Bert responded in the same patient level tone that he nearly always uses. “As I have already said, the risks are far greater if I were to reveal myself in asking for aid, and there are great potential benefits to the technology I have introduced. Along with some subtle influences I have exerted on the course of political development the result has been that your world is enjoying a period of advance, peace, and prosperity such as it has seldom known before.”
“And your influence has gone beyond the purely scientific,” I said with a bitterness I couldn’t help. “I had thought so.”
“Yes, I suppose from your unique perspective it must be obvious.”
“So you are basically in complete control of the destiny of the planet Earth,” I summed up. “Without the knowledge or approval of those whose destiny you control.”

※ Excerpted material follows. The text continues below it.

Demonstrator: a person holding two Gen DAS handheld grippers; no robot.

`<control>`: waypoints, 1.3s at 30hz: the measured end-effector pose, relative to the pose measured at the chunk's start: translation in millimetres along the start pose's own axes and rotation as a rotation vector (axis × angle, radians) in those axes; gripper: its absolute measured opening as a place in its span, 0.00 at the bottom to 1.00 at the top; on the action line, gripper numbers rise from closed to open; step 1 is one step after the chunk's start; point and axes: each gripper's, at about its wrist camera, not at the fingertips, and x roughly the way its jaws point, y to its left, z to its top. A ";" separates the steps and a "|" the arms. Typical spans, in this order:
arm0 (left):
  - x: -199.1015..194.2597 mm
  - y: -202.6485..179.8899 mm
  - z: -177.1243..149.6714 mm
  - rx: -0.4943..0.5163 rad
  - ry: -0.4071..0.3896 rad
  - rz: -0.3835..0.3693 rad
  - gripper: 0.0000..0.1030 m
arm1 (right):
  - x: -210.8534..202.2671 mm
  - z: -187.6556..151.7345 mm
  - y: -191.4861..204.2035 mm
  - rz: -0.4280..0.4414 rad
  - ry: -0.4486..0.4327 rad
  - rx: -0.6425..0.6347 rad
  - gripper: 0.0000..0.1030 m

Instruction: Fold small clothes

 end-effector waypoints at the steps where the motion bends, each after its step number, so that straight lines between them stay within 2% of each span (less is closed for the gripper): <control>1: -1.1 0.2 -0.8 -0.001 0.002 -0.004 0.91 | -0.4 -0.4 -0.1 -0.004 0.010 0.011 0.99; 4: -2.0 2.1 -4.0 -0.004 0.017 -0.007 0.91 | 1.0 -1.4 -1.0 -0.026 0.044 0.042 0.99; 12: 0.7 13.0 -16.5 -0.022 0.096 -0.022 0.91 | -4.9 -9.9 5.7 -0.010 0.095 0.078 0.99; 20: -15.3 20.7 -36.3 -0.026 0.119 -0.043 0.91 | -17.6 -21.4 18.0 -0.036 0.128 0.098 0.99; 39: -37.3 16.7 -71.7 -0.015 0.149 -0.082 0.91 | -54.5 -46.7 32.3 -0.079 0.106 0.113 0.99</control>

“You are too sweeping in your statement,” he replied. “I have actually had to do very little in terms of direct action. Introduced a few hints here and there to spark an idea or concept, made sure certain facts or arguments came to the attention of certain people or the public. Most of what I do is simply monitoring the progress of events and carefully planning my next small action. If indeed any should prove necessary at all.
“You do not give enough credit to your own species, Vern,” he admonished. “Most of what has occurred has been done by them alone. I have had only to give subtle nudges to help propel them in the direction they want to go in anyways. If they did not want to go there, if they did not want to do the things they have done, I would not be able to force them.”
“I know,” I conceded, though little mollified, “that so far most everything that has occurred since your arrival here appears to have been for the best; but still, it makes me uncomfortable knowing that behind the course of human events, of human history, there is, so to speak, an inhuman intelligence working to change human history from what it would otherwise be for its own self-interested purposes. In fact,” I expanded, “it more than makes me uncomfortable. I just don’t think it’s right. We have the right to determine our own destiny free from outside interference thrust upon us without our agreement or knowledge and I think you should stop what you’re doing.”
There it was; I had finally said it. Now I could only await his reply.
It wasn’t long in coming. “I believe,” he said, without missing a beat, in that smoothly grave voice he’s appropriated from Bert Sniderman, “that in all good conscience what I am doing is to the benefit of your species as well as to myself. You may in the not too distant future have the opportunity to render a final judgement on what I do, and if so, we will see then what your opinion is.”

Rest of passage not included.